In two's complement, I think offset &= ~3 always works. ~3 is -4, so whether or not the 64-bit type is signed, you still get a mask with only the bottom 2 bits unset.
However, personally I'd try to avoid writing it, as then when checking over my code for bugs later I'd have to go through all this discussion again! (and what hope does a more casual coder have of understanding the intricacies here). I only do bitwise operations on unsigned types, to avoid all of this.

AND with full bits?

I have been reading over some code lately and came across some lines such as:
somevar &= 0xFFFFFFFF;
What is the point of anding something that has all bits turned on; doesn't it just equal somevar in the end?
"somevar" could be a 64-bit variable, this code would therefore extract the bottom 32 bits.
edit: if it's a 32-bit variable, I can think of other reasons but they are much more obscure:
the constant 0xFFFFFFFF was automatically generated code
someone is trying to trick the compiler into preventing something from being optimized
someone intentionally wants a no-op line to be able to set a breakpoint there during debugging.
Indeed, this wouldn't make sense if somevar is of type int (32-bit integer).

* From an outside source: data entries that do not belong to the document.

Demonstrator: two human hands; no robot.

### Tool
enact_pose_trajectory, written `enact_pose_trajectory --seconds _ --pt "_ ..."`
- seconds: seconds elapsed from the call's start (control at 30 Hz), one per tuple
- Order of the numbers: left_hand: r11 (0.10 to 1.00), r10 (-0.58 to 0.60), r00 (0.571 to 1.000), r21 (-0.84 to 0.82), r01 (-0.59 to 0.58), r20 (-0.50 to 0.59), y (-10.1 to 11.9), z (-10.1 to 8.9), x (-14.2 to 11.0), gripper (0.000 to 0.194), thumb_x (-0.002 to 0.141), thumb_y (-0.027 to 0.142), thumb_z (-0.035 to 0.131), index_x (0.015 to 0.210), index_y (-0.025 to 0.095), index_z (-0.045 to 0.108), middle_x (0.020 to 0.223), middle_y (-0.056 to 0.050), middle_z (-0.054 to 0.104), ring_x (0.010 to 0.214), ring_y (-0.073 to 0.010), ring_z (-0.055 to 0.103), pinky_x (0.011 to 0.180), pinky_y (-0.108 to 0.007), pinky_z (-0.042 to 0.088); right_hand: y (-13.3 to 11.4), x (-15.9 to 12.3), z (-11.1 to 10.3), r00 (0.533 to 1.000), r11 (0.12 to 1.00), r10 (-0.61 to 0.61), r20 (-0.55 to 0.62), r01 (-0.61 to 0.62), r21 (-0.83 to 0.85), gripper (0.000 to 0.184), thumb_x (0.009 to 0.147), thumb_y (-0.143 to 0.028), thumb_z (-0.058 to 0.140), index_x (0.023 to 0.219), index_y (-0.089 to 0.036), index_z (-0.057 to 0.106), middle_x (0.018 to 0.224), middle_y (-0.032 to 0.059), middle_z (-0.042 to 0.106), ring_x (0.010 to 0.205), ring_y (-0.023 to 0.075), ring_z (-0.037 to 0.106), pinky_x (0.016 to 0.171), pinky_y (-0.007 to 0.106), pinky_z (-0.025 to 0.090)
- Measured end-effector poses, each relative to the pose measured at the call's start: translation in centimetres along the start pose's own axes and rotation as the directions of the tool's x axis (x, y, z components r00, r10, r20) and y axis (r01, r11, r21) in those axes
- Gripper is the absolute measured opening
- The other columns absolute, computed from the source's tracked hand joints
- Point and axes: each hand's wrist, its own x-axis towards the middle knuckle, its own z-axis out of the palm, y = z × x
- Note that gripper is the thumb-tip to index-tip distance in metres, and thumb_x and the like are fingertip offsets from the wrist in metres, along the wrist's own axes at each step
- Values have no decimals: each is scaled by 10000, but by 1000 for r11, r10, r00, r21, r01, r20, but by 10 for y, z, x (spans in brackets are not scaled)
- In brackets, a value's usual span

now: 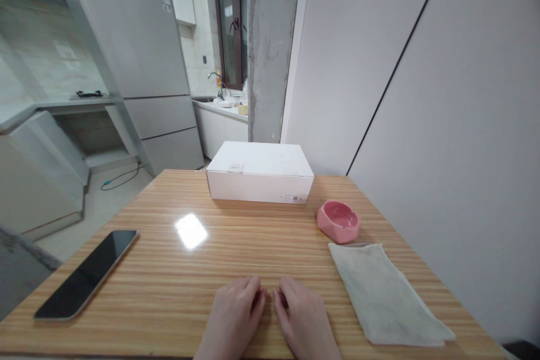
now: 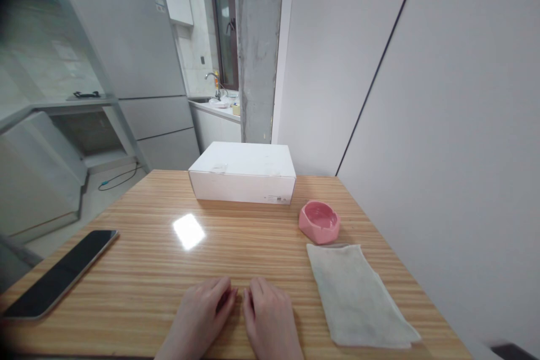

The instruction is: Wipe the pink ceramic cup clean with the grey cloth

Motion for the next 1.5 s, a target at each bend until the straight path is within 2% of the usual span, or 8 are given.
enact_pose_trajectory --seconds 0.53,0.73,0.8,0.9,1.03,1.2,1.33,1.5 --pt "999 -22 996 34 20 84 4 -4 -1 214 907 203 398 759 218 552 749 -20 668 710 -194 646 613 -280 404 -5 1 -8 997 998 56 52 -57 18 180 904 -169 446 735 -221 478 692 -12 582 622 163 560 575 269 268" --pt "969 -246 958 46 241 145 30 -21 18 266 915 180 343 785 197 574 767 -53 681 723 -227 662 596 -300 415 -6 2 -11 994 996 69 80 -73 47 176 879 -147 479 725 -211 532 721 -3 619 646 156 582 585 260 295" --pt "974 -199 977 -92 206 75 47 -35 35 237 910 210 370 781 197 568 805 -52 662 767 -222 646 649 -319 441 -5 2 -9 995 996 66 80 -70 58 148 817 -83 514 764 -207 575 775 9 655 688 162 610 598 256 310" --pt "939 -18 997 -344 -10 -80 75 -45 72 168 855 314 514 967 203 573 983 -69 619 953 -228 594 818 -355 455 -3 1 -5 995 996 82 49 -84 30 176 738 -36 549 749 -202 608 756 20 678 690 176 630 590 262 306" --pt "767 170 980 -609 -200 -107 96 -19 134 841 640 452 754 1341 180 377 1337 -146 441 1239 -283 435 1014 -399 375 -2 1 -5 995 996 93 33 -94 1 162 818 -108 529 703 -206 586 686 13 653 628 172 620 550 279 268" --pt "662 229 972 -740 -116 52 99 38 194 1159 381 486 862 1356 91 375 1384 -234 403 1294 -365 367 1060 -464 311 -2 3 -5 997 997 73 11 -73 11 165 886 -163 488 738 -212 540 705 -3 651 600 156 617 543 275 261" --pt "641 234 972 -755 -141 18 102 55 207 909 443 385 859 1251 159 509 1252 -134 577 1148 -292 531 981 -389 403 -1 2 -3 999 999 39 -14 -39 26 123 844 -112 500 784 -214 532 738 -5 657 632 159 624 566 261 287" --pt "655 208 978 -742 -143 -5 101 43 196 707 479 363 843 1128 230 596 1045 -38 689 963 -243 622 832 -323 477 0 1 -1 999 999 32 -41 -31 24 129 822 -95 501 798 -215 540 736 -2 659 632 162 622 567 266 294"
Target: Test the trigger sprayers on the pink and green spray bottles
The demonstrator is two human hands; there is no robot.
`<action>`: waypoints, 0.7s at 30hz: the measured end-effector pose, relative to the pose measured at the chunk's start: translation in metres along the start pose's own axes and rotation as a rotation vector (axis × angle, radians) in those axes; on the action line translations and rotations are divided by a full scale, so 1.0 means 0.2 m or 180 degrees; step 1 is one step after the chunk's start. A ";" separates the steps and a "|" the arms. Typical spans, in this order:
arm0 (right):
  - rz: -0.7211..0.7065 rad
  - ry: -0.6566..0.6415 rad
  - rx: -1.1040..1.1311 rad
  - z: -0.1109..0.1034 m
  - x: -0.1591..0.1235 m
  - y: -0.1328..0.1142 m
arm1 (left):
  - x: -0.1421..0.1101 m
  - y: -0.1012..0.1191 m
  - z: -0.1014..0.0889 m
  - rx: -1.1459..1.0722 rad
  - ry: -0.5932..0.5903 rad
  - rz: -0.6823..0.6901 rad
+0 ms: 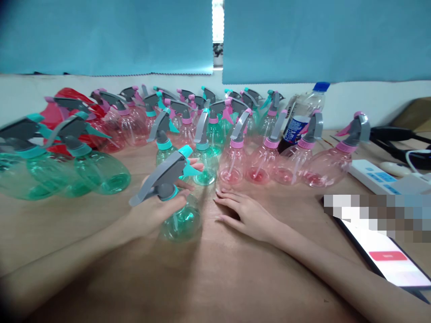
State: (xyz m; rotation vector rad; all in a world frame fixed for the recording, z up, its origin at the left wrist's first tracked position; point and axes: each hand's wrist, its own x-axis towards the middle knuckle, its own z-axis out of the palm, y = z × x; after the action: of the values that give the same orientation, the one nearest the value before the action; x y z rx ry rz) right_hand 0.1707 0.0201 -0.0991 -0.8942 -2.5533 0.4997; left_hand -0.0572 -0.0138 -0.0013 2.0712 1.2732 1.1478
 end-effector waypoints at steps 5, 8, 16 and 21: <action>-0.0011 0.0063 0.0094 0.00 0.00 0.00 | 0.00 0.02 0.00 0.0039 0.0018 -0.0029; -0.0023 0.0050 0.0078 0.00 0.00 0.00 | 0.00 0.02 -0.01 0.0051 -0.0009 -0.0021; -0.0053 0.0097 0.0100 0.00 0.00 0.00 | 0.00 0.00 0.00 0.0072 -0.0007 -0.0050; -0.0021 0.0030 0.0063 0.00 0.00 0.00 | 0.00 0.00 0.00 0.0077 -0.0007 -0.0028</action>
State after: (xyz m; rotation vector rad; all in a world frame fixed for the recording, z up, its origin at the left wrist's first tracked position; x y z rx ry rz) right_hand 0.1706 0.0197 -0.0978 -0.8788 -2.5376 0.5165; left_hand -0.0567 -0.0142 -0.0013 2.0818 1.2999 1.1311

If it is of type long (64-bit integer), however, then this would mask the upper (most significant) half of the value.
Note that a long value is not guaranteed to be 64 bits, but typically is on a 32-bit computer.
I suppose it depends on the length of somevar. This would, of course, not be a no-op if somevar were a 64-bit int. Or, is somevar is some type with an overloaded operator&=.
yes definitely to truncate 32 bits on a 64 bit environment.
If the code fragment was C++, then the &= operator might have been overridden so as to have an effect not particularly related to bitwise AND. Granted, that would be a nasty, evil, dirty thing to do...
sometimes the size of long is 32 bits, sometimes it's 64 bits, sometimes it's something else. Maybe the code is trying to compensate for that--and either just use the value (if it's 32 bits) or mask out the rest of the value and only use the lower 32 bits of it. Of course, this wouldn't really make sense, because if that were desired, it would have been easier to just use an int.

How can I set all bits to '1' in a binary number of an unknown size?

I'm trying to write a function in assembly (but lets assume language agnostic for the question).
How can I use bitwise operators to set all bits of a passed in number to 1?
I know that I can use the bitwise "or" with a mask with the bits I wish to set, but I don't know how to construct a mask based off some a binary number of N size.
~(x & 0)
x & 0 will always result in 0, and ~ will flip all the bits to 1s.
Set it to 0, then flip all the bits to 1 with a bitwise-NOT.
You're going to find that in assembly language you have to know the size of a "passed in number". And in assembly language it really matters which machine the assembly language is for.
Given that information, you might be asking either
How do I set an integer register to all 1 bits?
or
How do I fill a region in memory with all 1 bits?
To fill a register with all 1 bits, on most machines the efficient way takes two instructions:
Clear the register, using either a special-purpose clear instruction, or load immediate 0, or xor the register with itself.
Take the bitwise complement of the register.
Filling memory with 1 bits then requires 1 or more store instructions...
You'll find a lot more bit-twiddling tips and tricks in Hank Warren's wonderful book Hacker's Delight.
Set it to -1. This is usually represented by all bits being 1.
Set x to 1
While x < number
x = x * 2
Answer = number or x - 1.
The code assumes your input is called "number". It should work fine for positive values. Note for negative values which are twos complement the operation attempt makes no sense as the high bit will always be one.
Use T(~T(0)).
Where T is the typename (if we are talking about C++.)
This prevents the unwanted promotion to int if the type is smaller than int.